(Entries provided)
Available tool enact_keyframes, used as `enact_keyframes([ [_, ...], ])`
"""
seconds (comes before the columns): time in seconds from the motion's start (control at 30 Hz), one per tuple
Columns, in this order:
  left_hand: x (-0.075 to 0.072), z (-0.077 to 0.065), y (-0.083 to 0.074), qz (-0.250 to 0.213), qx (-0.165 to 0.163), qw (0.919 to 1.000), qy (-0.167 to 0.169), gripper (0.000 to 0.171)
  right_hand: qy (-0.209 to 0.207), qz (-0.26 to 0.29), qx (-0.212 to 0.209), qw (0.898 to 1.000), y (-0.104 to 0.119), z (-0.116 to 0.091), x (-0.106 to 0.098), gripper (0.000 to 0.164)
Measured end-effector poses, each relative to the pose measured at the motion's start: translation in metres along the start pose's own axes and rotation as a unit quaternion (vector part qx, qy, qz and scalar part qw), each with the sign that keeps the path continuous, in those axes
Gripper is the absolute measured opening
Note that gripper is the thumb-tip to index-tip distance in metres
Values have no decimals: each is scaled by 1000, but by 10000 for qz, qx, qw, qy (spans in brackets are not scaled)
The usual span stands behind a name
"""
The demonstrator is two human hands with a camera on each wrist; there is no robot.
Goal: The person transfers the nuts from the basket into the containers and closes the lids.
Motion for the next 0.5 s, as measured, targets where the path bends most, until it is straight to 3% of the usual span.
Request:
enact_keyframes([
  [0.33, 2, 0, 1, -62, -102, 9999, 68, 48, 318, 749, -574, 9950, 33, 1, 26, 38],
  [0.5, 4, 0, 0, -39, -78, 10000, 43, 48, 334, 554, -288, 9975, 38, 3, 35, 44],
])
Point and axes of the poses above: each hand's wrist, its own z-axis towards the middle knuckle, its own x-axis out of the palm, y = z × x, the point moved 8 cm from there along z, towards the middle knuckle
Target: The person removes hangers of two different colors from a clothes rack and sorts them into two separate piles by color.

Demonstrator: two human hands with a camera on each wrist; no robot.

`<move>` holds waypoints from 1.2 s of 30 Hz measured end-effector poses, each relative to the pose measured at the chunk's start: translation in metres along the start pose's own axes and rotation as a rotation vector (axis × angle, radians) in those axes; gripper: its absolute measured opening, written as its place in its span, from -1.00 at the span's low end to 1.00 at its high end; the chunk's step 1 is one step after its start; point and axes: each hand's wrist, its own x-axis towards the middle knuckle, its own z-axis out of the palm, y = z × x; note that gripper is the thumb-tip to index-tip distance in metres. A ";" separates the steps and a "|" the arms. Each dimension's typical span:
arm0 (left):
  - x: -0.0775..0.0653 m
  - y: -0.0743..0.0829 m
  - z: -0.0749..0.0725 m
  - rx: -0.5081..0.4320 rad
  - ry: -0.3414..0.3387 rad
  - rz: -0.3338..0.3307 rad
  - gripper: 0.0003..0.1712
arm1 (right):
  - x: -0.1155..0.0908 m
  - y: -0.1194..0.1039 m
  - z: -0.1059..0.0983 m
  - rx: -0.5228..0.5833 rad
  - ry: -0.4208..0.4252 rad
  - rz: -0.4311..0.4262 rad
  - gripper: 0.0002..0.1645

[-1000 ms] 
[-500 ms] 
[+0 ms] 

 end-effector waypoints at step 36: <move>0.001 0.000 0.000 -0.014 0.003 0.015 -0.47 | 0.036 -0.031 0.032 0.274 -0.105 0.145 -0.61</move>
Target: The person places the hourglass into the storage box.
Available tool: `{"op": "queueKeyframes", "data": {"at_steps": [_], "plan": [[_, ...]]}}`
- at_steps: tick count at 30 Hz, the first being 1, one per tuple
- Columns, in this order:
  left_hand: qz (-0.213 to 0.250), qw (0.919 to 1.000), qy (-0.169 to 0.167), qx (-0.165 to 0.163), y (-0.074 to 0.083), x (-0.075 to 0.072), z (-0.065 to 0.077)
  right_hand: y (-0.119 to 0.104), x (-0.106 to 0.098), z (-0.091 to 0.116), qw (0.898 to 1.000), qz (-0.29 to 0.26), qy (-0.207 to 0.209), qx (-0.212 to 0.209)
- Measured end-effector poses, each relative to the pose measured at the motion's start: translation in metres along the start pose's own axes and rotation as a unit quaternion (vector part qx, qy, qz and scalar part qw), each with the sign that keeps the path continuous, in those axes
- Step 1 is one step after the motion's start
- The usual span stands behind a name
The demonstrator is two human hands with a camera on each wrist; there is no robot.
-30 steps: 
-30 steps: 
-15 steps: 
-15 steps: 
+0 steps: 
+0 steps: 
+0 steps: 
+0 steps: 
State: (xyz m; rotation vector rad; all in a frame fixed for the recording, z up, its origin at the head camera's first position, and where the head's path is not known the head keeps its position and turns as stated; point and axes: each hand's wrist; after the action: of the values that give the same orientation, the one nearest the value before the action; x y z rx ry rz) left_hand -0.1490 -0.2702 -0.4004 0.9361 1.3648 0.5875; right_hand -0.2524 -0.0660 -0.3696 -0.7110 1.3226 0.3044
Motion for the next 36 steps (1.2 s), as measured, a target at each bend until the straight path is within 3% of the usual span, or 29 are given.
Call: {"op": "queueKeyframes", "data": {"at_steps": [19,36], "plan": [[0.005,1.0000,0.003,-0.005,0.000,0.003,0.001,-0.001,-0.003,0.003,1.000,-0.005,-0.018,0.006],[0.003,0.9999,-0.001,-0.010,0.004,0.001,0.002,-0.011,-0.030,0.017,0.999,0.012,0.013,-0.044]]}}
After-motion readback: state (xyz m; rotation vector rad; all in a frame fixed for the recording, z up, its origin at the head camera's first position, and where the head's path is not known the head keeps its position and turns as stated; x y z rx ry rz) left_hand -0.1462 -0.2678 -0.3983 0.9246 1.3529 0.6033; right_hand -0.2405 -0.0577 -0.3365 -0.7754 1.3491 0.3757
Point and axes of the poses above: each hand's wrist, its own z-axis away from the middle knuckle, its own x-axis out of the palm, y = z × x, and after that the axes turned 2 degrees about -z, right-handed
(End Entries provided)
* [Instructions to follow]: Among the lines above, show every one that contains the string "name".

* [Answer space]:
The usual span stands behind a name
- The usual span stands behind a name

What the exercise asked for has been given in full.